Directions :: Transcribe all of the data verbatim, please, and leave out its pictures.

Data segment ::
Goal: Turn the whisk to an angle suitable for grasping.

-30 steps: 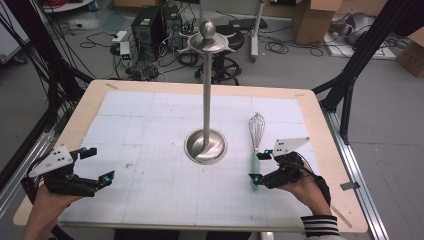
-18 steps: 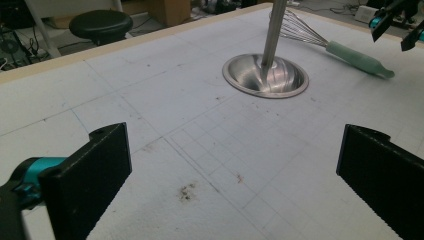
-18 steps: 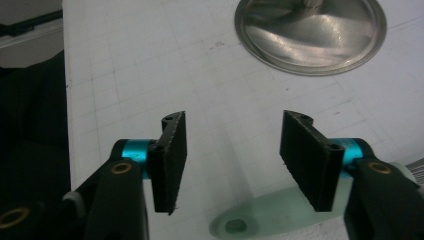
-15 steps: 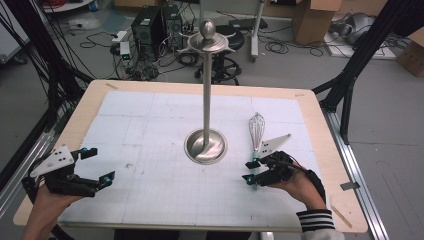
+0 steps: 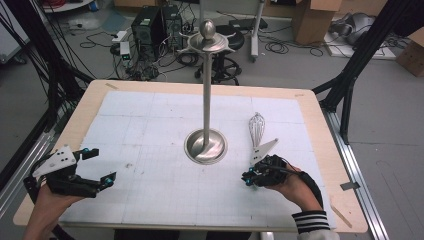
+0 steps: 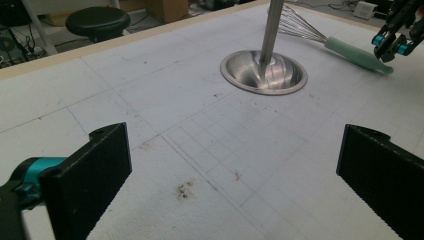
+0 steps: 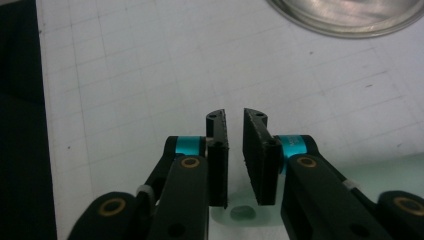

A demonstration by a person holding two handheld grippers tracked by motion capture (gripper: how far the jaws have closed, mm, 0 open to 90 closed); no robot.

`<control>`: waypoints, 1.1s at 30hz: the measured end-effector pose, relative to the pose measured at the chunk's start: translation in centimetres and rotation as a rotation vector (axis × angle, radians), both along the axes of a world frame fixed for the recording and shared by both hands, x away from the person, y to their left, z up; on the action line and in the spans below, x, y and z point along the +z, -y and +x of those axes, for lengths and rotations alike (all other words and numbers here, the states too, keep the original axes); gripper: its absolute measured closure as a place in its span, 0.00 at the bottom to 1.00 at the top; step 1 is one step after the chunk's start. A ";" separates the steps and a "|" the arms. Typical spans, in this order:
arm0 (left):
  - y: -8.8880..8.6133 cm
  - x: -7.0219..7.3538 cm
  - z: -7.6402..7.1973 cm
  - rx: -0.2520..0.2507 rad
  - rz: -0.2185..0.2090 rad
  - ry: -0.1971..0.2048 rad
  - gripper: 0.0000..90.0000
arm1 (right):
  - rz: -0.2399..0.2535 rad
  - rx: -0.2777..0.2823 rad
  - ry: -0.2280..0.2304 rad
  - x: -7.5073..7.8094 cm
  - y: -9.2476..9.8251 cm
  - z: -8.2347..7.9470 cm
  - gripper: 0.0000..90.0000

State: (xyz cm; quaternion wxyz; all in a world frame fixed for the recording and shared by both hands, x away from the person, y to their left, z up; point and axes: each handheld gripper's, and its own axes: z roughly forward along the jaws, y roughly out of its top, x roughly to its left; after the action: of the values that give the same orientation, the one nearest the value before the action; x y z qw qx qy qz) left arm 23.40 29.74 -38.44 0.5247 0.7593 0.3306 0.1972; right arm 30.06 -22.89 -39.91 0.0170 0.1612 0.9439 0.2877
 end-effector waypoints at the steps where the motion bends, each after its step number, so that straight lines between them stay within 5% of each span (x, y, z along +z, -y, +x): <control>1: 0.0 0.0 0.0 0.001 0.000 0.000 0.02 | -0.020 0.007 -0.003 -0.1 -0.1 -0.2 0.94; 14: 0.0 0.0 0.0 -0.003 -0.001 -0.006 0.02 | -0.076 0.067 -0.010 -1.0 -0.5 -0.6 0.99; 33: 0.1 0.1 -0.2 -0.009 0.006 0.001 0.02 | -0.131 0.066 -0.023 -1.8 0.5 -0.9 0.99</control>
State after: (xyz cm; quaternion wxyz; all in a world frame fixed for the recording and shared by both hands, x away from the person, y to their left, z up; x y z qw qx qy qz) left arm 23.22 29.68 -38.33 0.5235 0.7621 0.3265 0.1963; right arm 29.11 -23.37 -41.67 0.0072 0.1319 0.9656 0.2239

Exercise response ::
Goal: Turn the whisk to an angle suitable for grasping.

-30 steps: 
-18 steps: 
-18 steps: 
-15 steps: 
+0 steps: 
+0 steps: 
+0 steps: 

A demonstration by a person holding two handheld grippers tracked by motion capture (gripper: how far the jaws have closed, mm, 0 open to 90 closed); no robot.

`<control>`: waypoints, 1.1s at 30hz: the measured end-effector pose, relative to the pose measured at the chunk's start: translation in centimetres and rotation as a rotation vector (axis × angle, radians), both along the axes of a world frame fixed for the recording and shared by both hands, x away from the person, y to their left, z up; on the action line and in the spans below, x, y and z point along the +z, -y and +x of those axes, for lengths and rotations alike (all other words and numbers here, the states too, keep the original axes); gripper: its absolute measured closure as a place in its span, 0.00 at the bottom to 1.00 at the top; step 1 is one step after the chunk's start. A ";" separates the steps and a "|" the arms. Typical spans, in this order:
arm0 (left):
  - y: -8.8880..8.6133 cm
  - x: -7.0219..7.3538 cm
  - z: -7.6402..7.1973 cm
  - rx: -0.2520..0.2507 rad
  - rz: -0.2185..0.2090 rad
  - ry: -0.1971..0.2048 rad
  - gripper: 0.0000..90.0000
arm1 (right):
  - rz: -0.2399..0.2535 rad
  - rx: -0.2777..0.2823 rad
  - ry: -0.2280..0.2304 rad
  - x: -7.5073..7.8094 cm
  - y: -9.2476..9.8251 cm
  - z: -8.2347..7.9470 cm
  - gripper: 0.0000..90.0000

State: (xyz cm; quaternion wxyz; all in a world frame fixed for the recording and shared by both hands, x away from the person, y to their left, z up; point and axes: each handheld gripper's, and its own axes: z roughly forward along the jaws, y roughly out of its top, x roughly to its left; after the action: of the values that give the same orientation, the one nearest the value before the action; x y z qw qx qy qz) left arm 23.40 29.74 -38.44 0.5247 0.7593 0.3306 0.1972; right arm 30.06 -22.89 -39.91 0.0170 0.1612 0.9439 0.2877
 end-effector waypoints at the steps where the motion bends, each after its step number, so that straight lines between them stay within 5% of each span (x, y, z along +z, -y, +x): <control>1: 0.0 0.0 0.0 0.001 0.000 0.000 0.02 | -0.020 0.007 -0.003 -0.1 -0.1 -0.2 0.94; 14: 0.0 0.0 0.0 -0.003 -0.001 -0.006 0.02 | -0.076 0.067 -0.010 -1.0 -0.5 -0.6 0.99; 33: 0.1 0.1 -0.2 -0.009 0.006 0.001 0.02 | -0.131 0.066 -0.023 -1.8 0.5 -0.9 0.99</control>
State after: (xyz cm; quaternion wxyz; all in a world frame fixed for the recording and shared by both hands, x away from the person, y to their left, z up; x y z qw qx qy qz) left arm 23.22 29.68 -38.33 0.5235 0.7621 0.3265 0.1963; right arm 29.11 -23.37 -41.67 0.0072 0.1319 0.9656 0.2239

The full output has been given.